▶ _EXERCISE DIRECTIONS_
When a line in the listing contains the string "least", pick it out and copy it.

▶ _MATERIAL SUPPLIED_
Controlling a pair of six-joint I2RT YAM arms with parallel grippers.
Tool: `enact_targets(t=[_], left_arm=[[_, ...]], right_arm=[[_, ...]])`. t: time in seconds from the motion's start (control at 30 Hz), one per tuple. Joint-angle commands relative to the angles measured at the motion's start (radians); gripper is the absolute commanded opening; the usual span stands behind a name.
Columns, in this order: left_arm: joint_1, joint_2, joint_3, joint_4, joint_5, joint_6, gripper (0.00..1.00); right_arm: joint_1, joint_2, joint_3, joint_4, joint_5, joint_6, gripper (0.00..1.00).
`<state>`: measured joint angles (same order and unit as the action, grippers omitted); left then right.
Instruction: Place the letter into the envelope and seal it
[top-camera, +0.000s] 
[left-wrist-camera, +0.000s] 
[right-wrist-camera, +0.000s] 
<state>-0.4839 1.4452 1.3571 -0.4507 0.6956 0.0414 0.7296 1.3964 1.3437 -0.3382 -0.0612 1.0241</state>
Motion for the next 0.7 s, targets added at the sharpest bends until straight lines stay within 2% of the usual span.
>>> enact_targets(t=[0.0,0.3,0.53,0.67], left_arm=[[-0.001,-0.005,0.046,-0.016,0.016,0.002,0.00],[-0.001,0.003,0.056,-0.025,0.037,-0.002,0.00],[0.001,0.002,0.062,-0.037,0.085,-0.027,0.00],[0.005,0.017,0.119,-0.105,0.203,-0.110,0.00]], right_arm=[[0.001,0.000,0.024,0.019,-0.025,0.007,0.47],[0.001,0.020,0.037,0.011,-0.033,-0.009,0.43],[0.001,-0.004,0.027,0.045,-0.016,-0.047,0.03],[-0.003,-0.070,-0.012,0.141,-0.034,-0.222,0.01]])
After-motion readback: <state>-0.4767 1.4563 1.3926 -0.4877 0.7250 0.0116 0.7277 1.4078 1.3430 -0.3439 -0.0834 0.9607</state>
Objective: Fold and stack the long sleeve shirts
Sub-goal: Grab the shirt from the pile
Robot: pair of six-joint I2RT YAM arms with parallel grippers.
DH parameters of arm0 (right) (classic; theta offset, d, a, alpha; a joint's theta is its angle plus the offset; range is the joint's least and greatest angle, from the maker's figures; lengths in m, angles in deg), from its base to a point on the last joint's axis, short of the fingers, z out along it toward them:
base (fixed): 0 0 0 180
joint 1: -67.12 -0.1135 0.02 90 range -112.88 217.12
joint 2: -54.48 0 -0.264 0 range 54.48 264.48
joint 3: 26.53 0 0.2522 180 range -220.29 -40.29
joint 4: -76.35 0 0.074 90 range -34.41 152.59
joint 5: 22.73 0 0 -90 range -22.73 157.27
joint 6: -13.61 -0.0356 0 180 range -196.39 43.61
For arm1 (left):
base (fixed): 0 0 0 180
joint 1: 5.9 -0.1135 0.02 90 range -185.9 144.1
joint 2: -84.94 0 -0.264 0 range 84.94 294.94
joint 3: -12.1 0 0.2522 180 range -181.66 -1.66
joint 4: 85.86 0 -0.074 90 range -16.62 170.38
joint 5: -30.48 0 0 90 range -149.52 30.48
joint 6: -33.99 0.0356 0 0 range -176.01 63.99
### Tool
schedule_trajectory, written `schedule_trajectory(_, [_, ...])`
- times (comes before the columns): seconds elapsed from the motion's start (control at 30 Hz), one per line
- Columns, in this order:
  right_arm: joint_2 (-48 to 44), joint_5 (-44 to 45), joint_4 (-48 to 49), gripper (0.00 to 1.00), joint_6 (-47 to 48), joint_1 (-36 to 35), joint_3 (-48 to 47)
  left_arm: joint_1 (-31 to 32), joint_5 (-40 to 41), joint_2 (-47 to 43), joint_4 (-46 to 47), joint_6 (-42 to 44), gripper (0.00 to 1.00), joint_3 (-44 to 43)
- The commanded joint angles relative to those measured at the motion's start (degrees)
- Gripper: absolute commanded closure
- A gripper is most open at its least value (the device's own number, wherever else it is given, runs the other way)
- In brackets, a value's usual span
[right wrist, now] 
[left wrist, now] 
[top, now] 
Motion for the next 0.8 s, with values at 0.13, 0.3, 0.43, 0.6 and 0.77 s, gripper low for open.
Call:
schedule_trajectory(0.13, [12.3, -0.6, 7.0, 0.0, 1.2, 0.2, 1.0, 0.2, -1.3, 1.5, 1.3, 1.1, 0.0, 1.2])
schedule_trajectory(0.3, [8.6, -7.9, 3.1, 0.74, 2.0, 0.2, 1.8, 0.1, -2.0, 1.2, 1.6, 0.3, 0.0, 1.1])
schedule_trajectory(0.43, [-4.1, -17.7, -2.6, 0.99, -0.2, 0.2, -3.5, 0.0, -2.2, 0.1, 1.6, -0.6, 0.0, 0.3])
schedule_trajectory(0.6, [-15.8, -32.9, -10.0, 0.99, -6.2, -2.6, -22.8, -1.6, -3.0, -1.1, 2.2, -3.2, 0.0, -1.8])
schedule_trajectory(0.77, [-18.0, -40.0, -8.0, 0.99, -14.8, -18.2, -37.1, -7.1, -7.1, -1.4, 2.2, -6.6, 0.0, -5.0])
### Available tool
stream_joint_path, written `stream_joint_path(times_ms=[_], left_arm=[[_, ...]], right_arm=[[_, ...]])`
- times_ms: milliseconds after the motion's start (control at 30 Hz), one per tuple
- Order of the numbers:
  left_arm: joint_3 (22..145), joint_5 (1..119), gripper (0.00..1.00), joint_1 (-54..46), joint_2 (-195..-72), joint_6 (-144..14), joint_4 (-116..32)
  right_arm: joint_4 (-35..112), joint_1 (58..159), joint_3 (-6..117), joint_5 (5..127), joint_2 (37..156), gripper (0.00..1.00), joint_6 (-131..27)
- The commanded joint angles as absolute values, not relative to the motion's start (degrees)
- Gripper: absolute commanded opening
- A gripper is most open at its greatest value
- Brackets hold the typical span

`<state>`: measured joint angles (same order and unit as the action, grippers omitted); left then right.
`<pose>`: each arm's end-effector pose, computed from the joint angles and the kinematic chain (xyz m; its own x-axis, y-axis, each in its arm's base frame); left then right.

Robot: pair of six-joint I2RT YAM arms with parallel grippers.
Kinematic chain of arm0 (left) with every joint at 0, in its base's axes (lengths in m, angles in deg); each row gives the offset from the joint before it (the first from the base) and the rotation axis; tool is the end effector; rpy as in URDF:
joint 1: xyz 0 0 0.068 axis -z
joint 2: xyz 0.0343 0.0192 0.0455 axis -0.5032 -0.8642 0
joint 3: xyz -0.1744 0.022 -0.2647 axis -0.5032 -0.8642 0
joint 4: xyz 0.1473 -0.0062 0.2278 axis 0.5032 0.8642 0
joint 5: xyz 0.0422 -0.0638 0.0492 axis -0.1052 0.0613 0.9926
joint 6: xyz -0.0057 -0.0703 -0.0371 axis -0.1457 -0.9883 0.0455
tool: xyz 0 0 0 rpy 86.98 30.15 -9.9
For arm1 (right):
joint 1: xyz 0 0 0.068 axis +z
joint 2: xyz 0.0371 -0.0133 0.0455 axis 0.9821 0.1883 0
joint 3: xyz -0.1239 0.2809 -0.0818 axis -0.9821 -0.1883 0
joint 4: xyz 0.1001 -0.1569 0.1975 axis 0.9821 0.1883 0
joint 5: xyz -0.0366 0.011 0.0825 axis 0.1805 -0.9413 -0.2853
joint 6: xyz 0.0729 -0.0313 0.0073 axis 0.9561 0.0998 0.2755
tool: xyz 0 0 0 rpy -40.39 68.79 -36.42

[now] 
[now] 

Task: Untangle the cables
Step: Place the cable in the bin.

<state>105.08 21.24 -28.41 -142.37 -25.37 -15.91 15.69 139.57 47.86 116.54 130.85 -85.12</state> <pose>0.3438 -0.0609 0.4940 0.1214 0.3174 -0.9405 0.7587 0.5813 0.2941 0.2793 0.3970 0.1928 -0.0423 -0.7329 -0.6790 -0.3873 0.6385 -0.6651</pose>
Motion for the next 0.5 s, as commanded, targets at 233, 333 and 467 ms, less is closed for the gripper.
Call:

▶ _OUTPUT FOR THIS EXERCISE_
DH parameters of arm0 (right) (classic; theta offset, d, a, alpha; a joint's theta is its angle plus the offset; range is the joint's least and greatest angle, from the maker's figures; lengths in m, angles in deg), from its base to a point on the last joint's axis, short of the fingers, z out along it toward them:
- A gripper is most open at its least value (the device's own number, wherever else it is given, runs the other way)

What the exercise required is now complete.